>>>>>

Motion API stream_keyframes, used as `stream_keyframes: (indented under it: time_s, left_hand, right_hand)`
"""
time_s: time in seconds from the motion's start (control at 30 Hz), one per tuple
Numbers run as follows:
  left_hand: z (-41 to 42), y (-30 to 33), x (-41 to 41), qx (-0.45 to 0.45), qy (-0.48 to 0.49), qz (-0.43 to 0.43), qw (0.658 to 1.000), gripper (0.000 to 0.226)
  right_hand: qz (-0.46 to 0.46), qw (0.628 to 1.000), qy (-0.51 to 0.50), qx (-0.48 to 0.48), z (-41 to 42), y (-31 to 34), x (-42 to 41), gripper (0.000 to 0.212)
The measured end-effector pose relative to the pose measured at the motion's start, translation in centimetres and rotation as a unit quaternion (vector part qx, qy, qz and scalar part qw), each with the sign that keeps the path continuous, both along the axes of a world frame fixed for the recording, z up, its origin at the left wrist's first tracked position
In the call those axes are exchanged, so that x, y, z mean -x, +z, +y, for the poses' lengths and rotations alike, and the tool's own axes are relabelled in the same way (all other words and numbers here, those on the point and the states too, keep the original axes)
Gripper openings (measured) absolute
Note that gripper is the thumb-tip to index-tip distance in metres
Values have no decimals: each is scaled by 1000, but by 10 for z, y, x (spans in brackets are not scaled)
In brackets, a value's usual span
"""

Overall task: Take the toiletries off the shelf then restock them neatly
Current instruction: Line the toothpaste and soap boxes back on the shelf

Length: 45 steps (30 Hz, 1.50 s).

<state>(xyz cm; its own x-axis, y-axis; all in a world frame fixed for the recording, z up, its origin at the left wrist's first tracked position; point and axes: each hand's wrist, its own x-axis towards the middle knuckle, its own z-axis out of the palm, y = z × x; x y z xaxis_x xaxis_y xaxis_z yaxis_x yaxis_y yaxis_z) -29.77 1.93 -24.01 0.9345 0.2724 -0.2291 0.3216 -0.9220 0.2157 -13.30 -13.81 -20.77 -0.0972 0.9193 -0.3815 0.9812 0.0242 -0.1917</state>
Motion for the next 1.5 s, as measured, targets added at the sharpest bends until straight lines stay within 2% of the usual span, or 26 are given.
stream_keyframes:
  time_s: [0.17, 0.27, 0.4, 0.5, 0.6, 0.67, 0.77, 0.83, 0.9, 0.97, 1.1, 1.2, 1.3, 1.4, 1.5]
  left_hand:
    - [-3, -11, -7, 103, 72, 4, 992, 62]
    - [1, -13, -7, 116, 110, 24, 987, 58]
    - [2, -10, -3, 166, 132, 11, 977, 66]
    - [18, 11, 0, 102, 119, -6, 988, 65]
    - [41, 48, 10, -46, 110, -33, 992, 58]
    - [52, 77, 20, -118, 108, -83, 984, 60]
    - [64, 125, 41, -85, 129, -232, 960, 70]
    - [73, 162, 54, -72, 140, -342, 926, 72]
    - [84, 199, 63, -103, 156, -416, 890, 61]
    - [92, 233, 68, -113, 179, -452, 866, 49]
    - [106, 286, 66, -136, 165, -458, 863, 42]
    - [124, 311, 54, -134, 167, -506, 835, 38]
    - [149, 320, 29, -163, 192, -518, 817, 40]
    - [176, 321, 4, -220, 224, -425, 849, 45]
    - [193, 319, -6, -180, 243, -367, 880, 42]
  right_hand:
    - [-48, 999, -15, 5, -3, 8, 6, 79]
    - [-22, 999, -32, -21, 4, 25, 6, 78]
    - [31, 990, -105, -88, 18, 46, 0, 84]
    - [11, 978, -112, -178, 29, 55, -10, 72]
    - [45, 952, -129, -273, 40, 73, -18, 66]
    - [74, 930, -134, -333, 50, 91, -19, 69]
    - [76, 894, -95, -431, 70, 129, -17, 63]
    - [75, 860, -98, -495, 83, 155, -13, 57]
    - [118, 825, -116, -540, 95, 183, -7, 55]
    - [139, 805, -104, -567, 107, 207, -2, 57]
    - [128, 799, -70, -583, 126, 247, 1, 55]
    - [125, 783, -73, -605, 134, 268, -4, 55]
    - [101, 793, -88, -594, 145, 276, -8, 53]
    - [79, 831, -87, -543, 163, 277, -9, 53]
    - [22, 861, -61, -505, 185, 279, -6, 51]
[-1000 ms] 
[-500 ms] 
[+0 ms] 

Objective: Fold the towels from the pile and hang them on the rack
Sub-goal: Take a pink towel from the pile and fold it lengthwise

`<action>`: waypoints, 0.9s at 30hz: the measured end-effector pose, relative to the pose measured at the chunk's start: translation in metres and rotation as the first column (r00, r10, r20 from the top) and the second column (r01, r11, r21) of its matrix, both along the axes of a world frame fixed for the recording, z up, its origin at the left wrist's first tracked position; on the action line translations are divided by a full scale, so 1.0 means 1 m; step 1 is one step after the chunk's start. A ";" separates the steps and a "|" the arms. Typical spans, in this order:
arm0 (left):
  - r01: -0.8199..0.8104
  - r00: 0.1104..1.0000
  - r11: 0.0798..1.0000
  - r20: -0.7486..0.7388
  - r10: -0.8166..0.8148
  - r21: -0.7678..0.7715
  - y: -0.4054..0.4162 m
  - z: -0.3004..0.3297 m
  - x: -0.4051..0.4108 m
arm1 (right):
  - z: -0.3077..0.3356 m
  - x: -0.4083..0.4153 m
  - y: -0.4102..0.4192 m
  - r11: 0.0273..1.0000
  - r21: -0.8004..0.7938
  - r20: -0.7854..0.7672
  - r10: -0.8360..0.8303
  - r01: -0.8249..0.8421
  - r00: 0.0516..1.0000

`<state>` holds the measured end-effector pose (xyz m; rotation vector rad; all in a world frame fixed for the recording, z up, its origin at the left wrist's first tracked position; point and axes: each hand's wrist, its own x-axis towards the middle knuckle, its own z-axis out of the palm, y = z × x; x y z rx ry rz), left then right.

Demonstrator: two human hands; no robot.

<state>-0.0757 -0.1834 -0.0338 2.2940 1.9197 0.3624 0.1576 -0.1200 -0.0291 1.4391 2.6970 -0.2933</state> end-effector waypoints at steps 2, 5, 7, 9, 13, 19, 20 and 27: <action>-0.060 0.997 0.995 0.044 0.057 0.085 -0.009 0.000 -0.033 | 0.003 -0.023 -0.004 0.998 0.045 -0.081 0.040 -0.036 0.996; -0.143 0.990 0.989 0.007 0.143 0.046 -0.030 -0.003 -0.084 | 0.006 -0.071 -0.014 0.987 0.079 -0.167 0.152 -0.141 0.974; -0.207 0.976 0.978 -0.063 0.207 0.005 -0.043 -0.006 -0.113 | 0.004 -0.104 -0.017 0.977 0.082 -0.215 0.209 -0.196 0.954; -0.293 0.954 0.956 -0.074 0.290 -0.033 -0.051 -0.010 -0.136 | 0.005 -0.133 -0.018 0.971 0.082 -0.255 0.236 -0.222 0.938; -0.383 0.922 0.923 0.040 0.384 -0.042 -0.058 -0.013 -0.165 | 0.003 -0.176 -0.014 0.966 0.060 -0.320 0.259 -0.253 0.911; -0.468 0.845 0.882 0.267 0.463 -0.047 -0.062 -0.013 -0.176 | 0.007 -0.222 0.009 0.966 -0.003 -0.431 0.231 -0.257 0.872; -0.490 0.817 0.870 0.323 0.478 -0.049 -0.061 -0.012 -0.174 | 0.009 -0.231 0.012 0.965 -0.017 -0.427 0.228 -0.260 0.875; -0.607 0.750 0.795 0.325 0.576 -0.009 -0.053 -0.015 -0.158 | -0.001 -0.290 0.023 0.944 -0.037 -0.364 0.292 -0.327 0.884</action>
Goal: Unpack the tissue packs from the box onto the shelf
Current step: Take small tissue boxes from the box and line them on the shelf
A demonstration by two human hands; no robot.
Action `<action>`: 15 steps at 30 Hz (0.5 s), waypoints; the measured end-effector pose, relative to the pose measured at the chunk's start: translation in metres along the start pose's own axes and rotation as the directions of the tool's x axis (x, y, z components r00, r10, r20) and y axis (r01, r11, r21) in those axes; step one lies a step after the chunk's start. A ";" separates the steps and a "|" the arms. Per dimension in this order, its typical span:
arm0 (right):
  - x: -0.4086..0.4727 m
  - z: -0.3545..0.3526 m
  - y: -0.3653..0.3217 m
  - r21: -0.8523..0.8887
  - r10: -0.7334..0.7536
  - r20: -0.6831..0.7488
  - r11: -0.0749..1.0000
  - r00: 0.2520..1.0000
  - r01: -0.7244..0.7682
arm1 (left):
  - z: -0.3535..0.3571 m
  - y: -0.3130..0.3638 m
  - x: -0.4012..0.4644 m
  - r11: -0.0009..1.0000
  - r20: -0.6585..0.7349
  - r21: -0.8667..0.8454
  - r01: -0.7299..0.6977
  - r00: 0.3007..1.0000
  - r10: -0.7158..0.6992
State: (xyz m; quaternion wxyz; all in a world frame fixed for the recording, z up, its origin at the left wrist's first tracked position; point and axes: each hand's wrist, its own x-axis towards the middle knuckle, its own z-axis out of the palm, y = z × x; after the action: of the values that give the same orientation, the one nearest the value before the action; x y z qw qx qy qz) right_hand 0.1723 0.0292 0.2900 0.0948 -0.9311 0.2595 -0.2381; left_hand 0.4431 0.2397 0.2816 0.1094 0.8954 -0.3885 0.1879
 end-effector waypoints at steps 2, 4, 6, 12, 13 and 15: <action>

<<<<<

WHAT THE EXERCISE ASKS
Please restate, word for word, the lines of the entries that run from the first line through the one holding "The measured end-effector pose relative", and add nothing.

RESPONSE BOX
Motion API stream_keyframes, used as `stream_keyframes: (indented under it: time_s, left_hand, right_hand)`
"""
time_s: time in seconds from the motion's start (control at 30 Hz), one per tuple
Numbers run as follows:
  left_hand: z (-41 to 42), y (-30 to 33), x (-41 to 41), qx (-0.45 to 0.45), qy (-0.48 to 0.49), qz (-0.43 to 0.43), qw (0.658 to 1.000), gripper (0.000 to 0.226)
  right_hand: qz (-0.46 to 0.46), qw (0.628 to 1.000), qy (-0.51 to 0.50), qx (-0.48 to 0.48), z (-41 to 42), y (-31 to 34), x (-42 to 41), gripper (0.000 to 0.212)
The measured end-effector pose relative to the pose measured at the motion's start, translation in centimetres and rotation as a unit quaternion (vector part qx, qy, qz and scalar part qw), each with the sign that keeps the path continuous, both along the axes of a world frame fixed for the recording, z up, its origin at the left wrist's first tracked position

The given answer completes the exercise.